Your answer must be the data repeated exactly, with no pictures in it.

COLLECTED MATERIAL START

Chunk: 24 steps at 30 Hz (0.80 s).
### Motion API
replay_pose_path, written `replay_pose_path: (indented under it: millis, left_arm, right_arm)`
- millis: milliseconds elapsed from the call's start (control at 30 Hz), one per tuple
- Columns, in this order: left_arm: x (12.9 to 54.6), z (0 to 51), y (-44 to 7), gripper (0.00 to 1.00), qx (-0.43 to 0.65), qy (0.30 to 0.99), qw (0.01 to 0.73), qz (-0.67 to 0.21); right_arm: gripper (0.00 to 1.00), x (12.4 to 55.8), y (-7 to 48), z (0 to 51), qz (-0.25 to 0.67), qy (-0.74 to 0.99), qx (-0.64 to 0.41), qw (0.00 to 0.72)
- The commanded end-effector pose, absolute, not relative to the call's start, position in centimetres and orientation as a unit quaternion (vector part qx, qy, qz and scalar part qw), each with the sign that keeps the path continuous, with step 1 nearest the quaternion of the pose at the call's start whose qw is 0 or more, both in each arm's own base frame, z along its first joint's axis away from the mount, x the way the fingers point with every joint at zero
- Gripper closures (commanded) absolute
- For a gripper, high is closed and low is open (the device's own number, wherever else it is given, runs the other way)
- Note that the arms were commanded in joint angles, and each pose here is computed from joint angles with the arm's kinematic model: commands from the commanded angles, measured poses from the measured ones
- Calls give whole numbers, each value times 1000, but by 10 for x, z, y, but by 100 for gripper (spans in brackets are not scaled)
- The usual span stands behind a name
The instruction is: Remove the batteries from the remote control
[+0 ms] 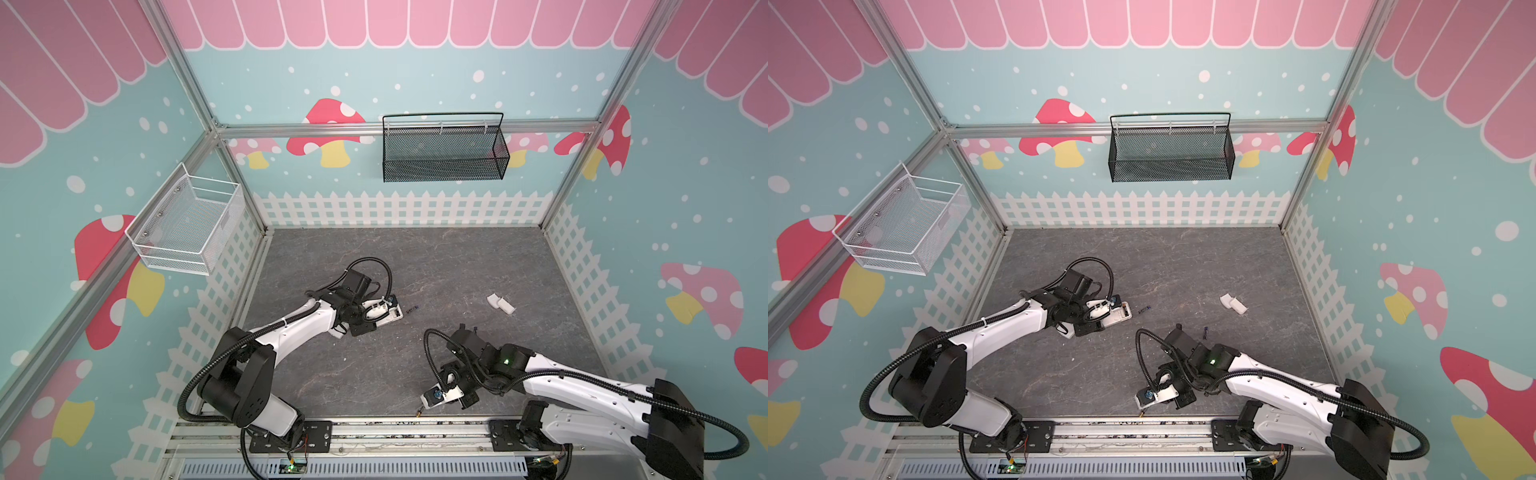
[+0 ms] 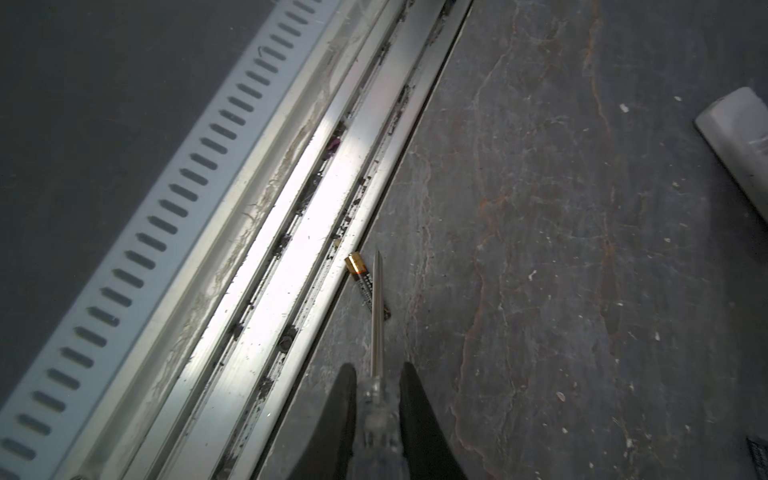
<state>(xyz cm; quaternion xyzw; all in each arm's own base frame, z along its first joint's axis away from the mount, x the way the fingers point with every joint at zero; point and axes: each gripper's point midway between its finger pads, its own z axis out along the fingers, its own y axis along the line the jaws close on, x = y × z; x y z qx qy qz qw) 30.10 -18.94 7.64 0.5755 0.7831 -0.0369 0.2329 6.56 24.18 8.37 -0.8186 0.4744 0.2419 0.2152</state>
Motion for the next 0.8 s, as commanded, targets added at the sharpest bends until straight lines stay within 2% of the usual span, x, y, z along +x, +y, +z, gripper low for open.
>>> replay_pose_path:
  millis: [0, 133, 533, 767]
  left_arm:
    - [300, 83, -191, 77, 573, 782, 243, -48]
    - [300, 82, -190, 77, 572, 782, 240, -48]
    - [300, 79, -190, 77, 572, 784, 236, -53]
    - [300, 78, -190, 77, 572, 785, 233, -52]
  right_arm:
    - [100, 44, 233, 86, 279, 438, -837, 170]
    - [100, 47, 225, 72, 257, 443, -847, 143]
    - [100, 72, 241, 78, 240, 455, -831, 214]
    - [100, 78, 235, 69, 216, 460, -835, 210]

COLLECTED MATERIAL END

## OUTPUT OF THE EXERCISE
Chunk: 24 steps at 30 Hz (0.80 s).
### Motion API
replay_pose_path, written `replay_pose_path: (indented under it: millis, left_arm, right_arm)`
- millis: milliseconds elapsed from the call's start (control at 30 Hz), one per tuple
- Columns, in this order: left_arm: x (12.9 to 54.6), z (0 to 51), y (-44 to 7), gripper (0.00 to 1.00), qx (-0.43 to 0.65), qy (0.30 to 0.99), qw (0.01 to 0.73), qz (-0.67 to 0.21); right_arm: gripper (0.00 to 1.00), x (12.4 to 55.8), y (-7 to 48), z (0 to 51), qz (-0.25 to 0.67), qy (-0.74 to 0.99), qx (-0.64 to 0.41), qw (0.00 to 0.72)
- The commanded end-effector pose, absolute, not relative to the call's start, position in centimetres and orientation as a unit quaternion (vector part qx, qy, qz and scalar part qw), each with the sign that keeps the path continuous, with step 1 nearest the quaternion of the pose at the call's start whose qw is 0 or more, both in each arm's own base frame, z along its first joint's axis away from the mount, x the way the fingers point with every joint at zero
- Gripper closures (commanded) absolute
- For a gripper, high is closed and low is open (the device's own number, wherever else it is given, runs the other way)
- Note that the arms were commanded in joint angles, and each pose here is computed from joint angles with the arm's kinematic model: commands from the commanded angles, measured poses from the measured ones
- Calls give whole numbers, each value times 1000, but by 10 for x, z, y, but by 100 for gripper (spans in brackets are not scaled)
- The usual span stands behind a name
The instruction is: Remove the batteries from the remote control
[+0 ms] 
[+0 ms] 
<state>(xyz cm; quaternion xyzw; all in each arm's own base frame, z along its first joint's axis away from the mount, x the way the fingers point with every joint at zero; point and axes: each gripper's point midway between its finger pads, its own z axis out along the fingers, its own y axis along the line the jaws close on, x = y × z; x y z qx qy qz qw) 30.10 -18.94 7.64 0.5755 0.7831 -0.0369 0.2329 6.56 24.18 8.37 -0.8186 0.4744 0.2419 0.2152</state>
Motion for the next 0.8 s, as commanded, targets added at the sharpest bends until straight lines stay within 2% of the usual span, x, y, z along +x, +y, +z, gripper low for open.
>>> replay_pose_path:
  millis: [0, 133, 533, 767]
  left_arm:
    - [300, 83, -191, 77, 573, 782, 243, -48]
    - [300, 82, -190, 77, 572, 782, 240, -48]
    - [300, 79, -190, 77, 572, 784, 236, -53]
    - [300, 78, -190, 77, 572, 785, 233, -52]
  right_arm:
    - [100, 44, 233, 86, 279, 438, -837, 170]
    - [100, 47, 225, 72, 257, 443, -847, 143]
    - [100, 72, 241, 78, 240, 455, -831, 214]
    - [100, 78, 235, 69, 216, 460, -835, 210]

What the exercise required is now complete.